Work order = Exact reproduction, images excluded: write out the records below.
Dataset entries START
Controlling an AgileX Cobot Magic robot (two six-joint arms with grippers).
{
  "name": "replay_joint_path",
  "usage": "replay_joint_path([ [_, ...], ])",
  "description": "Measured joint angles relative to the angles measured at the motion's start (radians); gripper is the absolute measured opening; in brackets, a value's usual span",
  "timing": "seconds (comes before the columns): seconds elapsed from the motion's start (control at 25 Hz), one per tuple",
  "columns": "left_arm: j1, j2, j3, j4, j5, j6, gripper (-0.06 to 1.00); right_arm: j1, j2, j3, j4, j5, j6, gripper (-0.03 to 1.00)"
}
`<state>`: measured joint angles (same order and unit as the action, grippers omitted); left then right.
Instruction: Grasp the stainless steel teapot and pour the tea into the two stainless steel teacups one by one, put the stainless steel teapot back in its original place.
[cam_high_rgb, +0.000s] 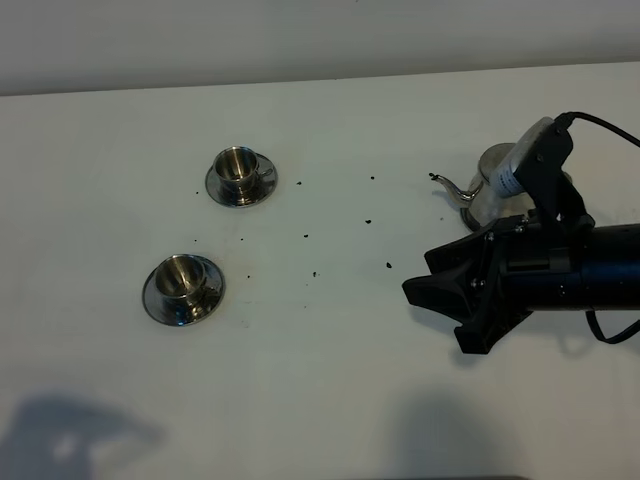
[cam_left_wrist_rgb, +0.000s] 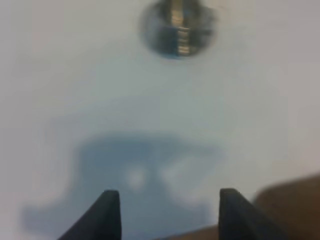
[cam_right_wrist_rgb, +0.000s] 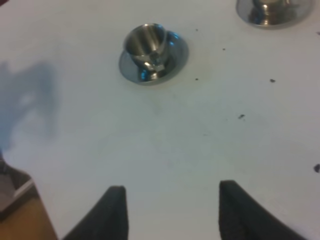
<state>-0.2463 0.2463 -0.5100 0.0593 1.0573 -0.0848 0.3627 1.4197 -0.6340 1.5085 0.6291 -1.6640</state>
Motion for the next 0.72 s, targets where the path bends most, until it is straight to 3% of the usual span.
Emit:
replay_joint_path([
  [0.12,0.127,-0.050,0.001,0.000,0.001,0.000,0.47,0.000,0.000,0.000,0.000,0.016,0.000,0.41],
  [0.28,0.216,-0.162,0.002,0.000,0.001,0.000,0.47,0.000,0.000,0.000,-0.001,0.021,0.000,0.41],
  [0.48,0.265,-0.242,0.002,0.000,0.001,0.000,0.47,0.000,0.001,-0.001,-0.002,0.022,0.000,0.41],
  [0.72,0.271,-0.245,0.004,0.000,0.001,0.000,0.47,0.000,0.002,-0.075,0.011,0.024,0.008,0.41],
])
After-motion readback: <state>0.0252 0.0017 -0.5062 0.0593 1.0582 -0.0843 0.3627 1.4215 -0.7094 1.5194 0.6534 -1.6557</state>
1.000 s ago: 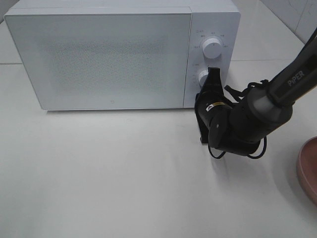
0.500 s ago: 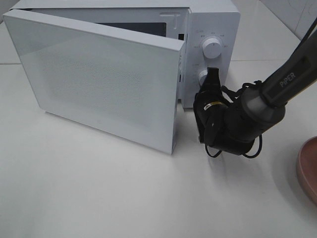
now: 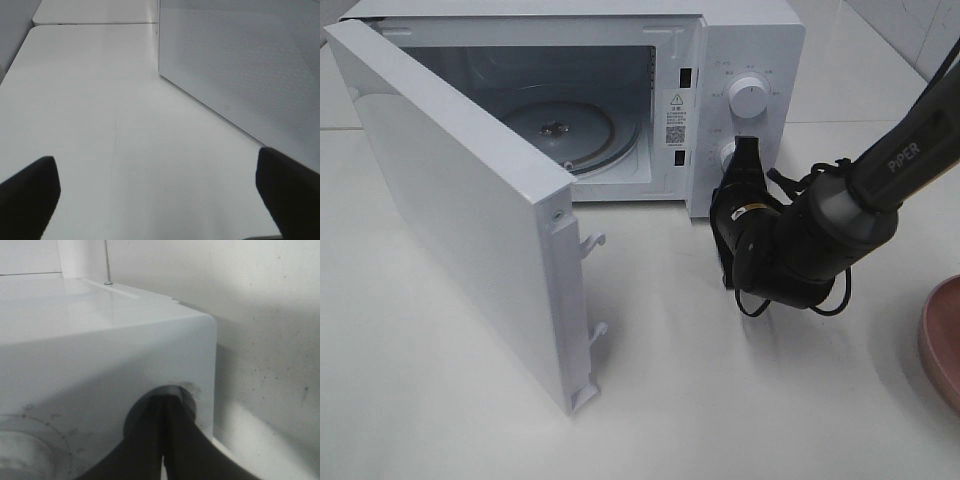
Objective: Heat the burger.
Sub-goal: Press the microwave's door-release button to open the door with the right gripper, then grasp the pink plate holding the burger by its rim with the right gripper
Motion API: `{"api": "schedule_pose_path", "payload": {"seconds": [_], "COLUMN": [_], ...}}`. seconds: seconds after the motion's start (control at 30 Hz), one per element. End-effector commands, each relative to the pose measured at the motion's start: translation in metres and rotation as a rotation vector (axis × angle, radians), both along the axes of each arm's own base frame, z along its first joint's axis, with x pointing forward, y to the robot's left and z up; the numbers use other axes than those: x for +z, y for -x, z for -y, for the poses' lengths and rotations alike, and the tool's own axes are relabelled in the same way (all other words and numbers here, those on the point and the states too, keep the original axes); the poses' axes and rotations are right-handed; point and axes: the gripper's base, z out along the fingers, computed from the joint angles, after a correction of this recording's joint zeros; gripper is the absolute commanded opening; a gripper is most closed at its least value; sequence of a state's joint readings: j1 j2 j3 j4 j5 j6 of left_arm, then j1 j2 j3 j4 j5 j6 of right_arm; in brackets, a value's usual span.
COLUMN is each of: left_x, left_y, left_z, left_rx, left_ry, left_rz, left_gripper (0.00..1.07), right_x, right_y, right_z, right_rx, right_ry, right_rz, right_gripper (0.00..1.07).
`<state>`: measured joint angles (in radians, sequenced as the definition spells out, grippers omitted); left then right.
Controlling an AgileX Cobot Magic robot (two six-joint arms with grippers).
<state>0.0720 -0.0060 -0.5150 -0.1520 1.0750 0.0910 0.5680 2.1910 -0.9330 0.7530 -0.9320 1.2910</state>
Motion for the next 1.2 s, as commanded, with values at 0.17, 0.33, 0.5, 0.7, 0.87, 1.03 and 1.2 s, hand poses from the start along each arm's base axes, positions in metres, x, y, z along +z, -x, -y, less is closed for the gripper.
{"api": "schedule_pose_path", "payload": {"seconds": [0.17,0.33,0.5,0.7,0.87,1.03,1.2], "left_x": [0.001,0.001,0.001,0.001,0.001,0.001,0.001], "left_y": [0.002,0.002,0.002,0.002,0.002,0.002,0.002], "left_z": [0.001,0.001,0.001,0.001,0.001,0.001,0.001], "left_rx": [-0.001,-0.001,-0.001,-0.001,-0.001,-0.001,-0.001], "left_ry": [0.007,0.007,0.007,0.007,0.007,0.007,0.007], "left_rz": [0.025,0.025,0.025,0.025,0.025,0.025,0.025], "left_gripper": [1.0,1.0,1.0,1.0,1.0,1.0,1.0], "right_x": [0.029,0.023,0.022,0.026,0.036,0.056,0.069], "right_y": [-0.006,0.007,0.021,0.033,0.046,0.06,0.073], "right_z": [0.008,0.007,0.011,0.014,0.017,0.015,0.012], "right_rx": [0.04,0.116,0.168,0.216,0.311,0.524,0.732], "right_ry": [0.038,0.043,0.084,0.116,0.199,0.346,0.504], "right_rz": [0.134,0.002,-0.081,-0.146,-0.168,-0.216,-0.256], "right_gripper": [0.0,0.0,0.0,0.0,0.0,0.0,0.0]}}
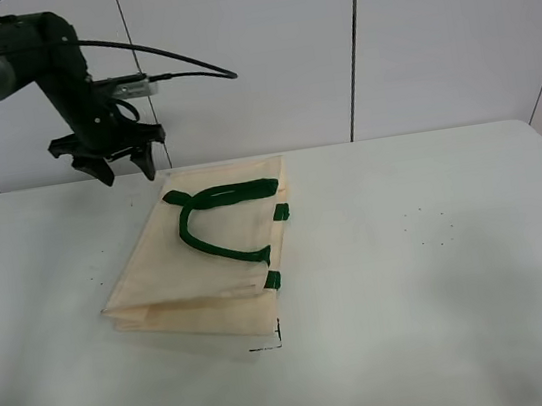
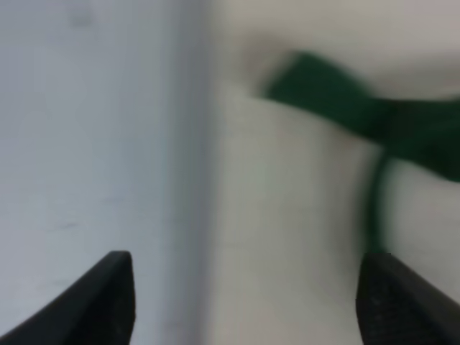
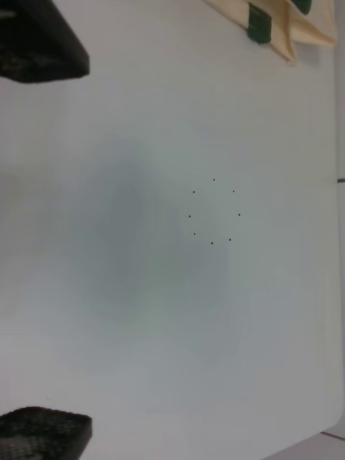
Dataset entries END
Result of the exercise =
Controlling an AgileX Cobot Magic robot (two six-joint arms with grippers).
{
  "name": "replay_joint_path",
  "usage": "replay_joint_path([ [_, ...], ])",
  "description": "Measured joint angles relative to the angles measured at the motion's start (radians); gripper is the absolute measured opening; in brackets, a value's usual span",
  "timing": "seconds (comes before the columns): seconds elapsed from the motion's start (control at 25 Hz), one per tuple",
  "columns": "left_arm: j1, j2, j3, j4, j5, j6, gripper (-0.06 to 1.00); right_arm: j1, j2, j3, j4, j5, j6, gripper (-0.03 to 1.00)"
}
`<state>`: measured joint angles (same order and unit as the action, grippers omitted); left then right.
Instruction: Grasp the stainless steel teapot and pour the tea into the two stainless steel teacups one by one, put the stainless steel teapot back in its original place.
[cam_high_rgb, +0.000s] 
[cam_left_wrist_rgb, +0.000s] 
[cam_right_wrist_rgb, +0.000s] 
<state>-0.2463 0.2463 -0.5100 0.0593 1.0573 -0.0848 0.3627 1.4197 -0.6340 1.5085 0.6291 -1.6640</state>
Motion for the next 0.72 s, targets where the path bends most, until it is straight to 3% of the usual span.
Emit:
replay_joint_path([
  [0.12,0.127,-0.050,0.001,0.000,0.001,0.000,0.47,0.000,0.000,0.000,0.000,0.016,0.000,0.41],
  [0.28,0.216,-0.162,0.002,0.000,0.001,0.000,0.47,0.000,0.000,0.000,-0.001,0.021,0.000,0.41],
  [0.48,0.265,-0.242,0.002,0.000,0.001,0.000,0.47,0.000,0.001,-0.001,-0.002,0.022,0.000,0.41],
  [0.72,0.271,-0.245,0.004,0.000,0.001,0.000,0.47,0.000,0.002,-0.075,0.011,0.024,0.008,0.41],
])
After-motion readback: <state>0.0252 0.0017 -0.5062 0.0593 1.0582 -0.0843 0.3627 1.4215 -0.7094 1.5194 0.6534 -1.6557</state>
1.000 s ago: 
0.500 s ago: 
now: 
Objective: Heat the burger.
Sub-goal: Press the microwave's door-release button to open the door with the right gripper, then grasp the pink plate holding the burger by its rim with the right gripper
Motion API: `{"api": "schedule_pose_path", "payload": {"seconds": [_], "COLUMN": [_], ...}}`. seconds: seconds after the motion's start (control at 30 Hz), one per element. End-effector commands, each relative to the pose measured at the motion's start: translation in metres and rotation as a rotation vector (axis × angle, radians), both along the axes of each arm's own base frame, z along its first joint's axis, with x pointing forward, y to the robot's left and z up; the numbers use other axes than those: x for +z, y for -x, z for -y, for the poses' lengths and rotations alike, and the tool's own axes are relabelled in the same way (all other words and numbers here, those on the point and the states too, keep the original axes); the poses' axes and rotations are right-handed; point and axes: the gripper's base, z out along the fingers, computed from the joint angles, after a correction of this recording's joint zeros; gripper is the absolute commanded opening; a gripper is most closed at its least value; sequence of a state's joint readings: j1 j2 j3 j4 j5 j6 of left_arm, then j1 j2 j3 j4 j5 j6 of right_arm; in brackets, a value's usual span.
COLUMN is each of: left_x, left_y, left_z, left_rx, left_ry, left_rz, left_gripper (0.00..1.07), right_x, right_y, right_z, right_rx, right_ry, right_rz, right_gripper (0.00..1.07).
`<state>`: measured joint angles (in radians, sequenced as the definition spells out, grippers omitted); left then right.
Controlling an AgileX Cobot Magic robot (two six-joint arms with grippers).
<state>0.0720 -0.0060 -0.5150 -0.1520 1.0750 0.0910 0.5680 2.1910 -0.9330 0.7530 -0.9320 1.2910</state>
Motion for the next 1.2 s, as commanded, with values at 0.17, 0.33, 0.5, 0.7, 0.87, 1.03 and 1.2 s, hand poses from the start along each arm's base axes, positions in metres, x, y, z along +z, -x, -y, less is closed for the gripper.
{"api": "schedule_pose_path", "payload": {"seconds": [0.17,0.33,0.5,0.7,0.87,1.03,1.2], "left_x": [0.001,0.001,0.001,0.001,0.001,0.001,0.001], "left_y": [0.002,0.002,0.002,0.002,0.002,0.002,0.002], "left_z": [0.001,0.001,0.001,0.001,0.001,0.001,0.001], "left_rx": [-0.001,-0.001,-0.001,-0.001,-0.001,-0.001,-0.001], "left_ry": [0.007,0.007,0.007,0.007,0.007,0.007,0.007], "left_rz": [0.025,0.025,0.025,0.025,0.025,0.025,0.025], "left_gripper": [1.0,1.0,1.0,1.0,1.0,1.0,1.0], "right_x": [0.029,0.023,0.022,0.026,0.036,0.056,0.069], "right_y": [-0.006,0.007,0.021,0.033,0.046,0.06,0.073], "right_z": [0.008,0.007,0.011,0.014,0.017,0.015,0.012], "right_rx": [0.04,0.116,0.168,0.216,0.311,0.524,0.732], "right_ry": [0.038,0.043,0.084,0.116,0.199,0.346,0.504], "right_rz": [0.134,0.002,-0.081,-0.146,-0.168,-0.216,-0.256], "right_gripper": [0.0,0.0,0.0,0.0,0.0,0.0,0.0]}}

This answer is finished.